# [Exercise directions]
Copy every line that contains the string "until" from the entries below.

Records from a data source
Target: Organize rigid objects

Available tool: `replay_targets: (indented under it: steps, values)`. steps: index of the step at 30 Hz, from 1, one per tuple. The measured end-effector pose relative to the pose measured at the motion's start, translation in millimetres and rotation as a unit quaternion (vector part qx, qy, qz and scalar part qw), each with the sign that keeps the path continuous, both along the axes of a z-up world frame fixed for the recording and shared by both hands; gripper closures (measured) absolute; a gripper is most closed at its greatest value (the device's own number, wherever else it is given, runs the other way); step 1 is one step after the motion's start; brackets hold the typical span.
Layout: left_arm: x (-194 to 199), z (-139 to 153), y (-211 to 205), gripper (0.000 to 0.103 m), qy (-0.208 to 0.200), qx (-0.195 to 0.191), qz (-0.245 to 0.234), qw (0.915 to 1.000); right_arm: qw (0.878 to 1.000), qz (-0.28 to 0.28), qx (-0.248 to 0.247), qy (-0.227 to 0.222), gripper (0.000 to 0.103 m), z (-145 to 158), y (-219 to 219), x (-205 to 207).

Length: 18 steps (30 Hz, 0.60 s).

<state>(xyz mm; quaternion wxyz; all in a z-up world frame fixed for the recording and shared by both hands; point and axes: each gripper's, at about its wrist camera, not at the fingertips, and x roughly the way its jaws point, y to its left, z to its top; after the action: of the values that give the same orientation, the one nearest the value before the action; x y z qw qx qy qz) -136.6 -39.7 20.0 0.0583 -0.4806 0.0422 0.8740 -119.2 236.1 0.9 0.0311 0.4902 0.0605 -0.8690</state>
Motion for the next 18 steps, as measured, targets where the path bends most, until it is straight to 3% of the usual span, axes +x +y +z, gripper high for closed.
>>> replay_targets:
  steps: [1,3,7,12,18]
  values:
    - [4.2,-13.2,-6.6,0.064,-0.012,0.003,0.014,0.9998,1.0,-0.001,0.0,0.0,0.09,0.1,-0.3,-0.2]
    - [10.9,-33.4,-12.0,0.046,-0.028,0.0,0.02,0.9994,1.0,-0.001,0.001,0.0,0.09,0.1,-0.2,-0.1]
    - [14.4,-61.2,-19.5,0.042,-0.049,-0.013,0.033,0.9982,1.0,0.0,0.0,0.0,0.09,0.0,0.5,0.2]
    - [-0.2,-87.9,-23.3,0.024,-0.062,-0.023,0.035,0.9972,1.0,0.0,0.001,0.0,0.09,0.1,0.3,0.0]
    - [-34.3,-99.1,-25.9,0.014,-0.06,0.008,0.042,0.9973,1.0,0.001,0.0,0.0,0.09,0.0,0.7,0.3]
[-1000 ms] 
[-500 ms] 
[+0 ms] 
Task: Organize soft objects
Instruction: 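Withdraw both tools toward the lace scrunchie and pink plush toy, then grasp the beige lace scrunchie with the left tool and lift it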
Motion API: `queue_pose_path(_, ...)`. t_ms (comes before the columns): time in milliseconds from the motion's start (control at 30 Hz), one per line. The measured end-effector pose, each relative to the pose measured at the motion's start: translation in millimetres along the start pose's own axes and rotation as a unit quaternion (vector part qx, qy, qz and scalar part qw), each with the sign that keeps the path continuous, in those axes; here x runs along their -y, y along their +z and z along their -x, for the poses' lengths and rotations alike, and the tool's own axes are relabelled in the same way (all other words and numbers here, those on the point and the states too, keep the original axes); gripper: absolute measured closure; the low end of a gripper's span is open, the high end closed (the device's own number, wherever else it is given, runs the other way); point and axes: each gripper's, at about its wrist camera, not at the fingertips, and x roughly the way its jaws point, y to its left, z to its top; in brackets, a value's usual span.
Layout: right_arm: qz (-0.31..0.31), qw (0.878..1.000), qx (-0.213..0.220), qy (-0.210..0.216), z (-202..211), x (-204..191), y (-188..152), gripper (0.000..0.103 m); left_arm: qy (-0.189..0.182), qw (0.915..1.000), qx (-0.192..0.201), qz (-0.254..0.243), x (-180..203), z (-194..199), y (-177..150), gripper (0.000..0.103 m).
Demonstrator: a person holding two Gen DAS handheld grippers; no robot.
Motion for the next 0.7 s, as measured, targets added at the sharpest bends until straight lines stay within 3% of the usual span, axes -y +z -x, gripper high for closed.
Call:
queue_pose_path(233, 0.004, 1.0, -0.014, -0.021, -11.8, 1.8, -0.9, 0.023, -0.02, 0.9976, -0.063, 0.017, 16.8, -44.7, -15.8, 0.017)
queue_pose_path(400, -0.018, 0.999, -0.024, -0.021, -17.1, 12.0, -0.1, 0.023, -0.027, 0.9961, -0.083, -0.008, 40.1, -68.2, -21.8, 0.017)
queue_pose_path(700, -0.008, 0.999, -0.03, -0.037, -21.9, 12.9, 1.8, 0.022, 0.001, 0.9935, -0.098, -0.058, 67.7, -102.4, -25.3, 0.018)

# [Response to this exercise]
Motion for the next 18 steps, as measured, targets where the path bends most, until it is straight to 3% of the usual span, axes +x +y +z, gripper high for closed.
Motion for the next 0.7 s, as measured, targets added at the sharpest bends until straight lines stay within 3% of the usual span, axes -y +z -x, gripper high for closed.

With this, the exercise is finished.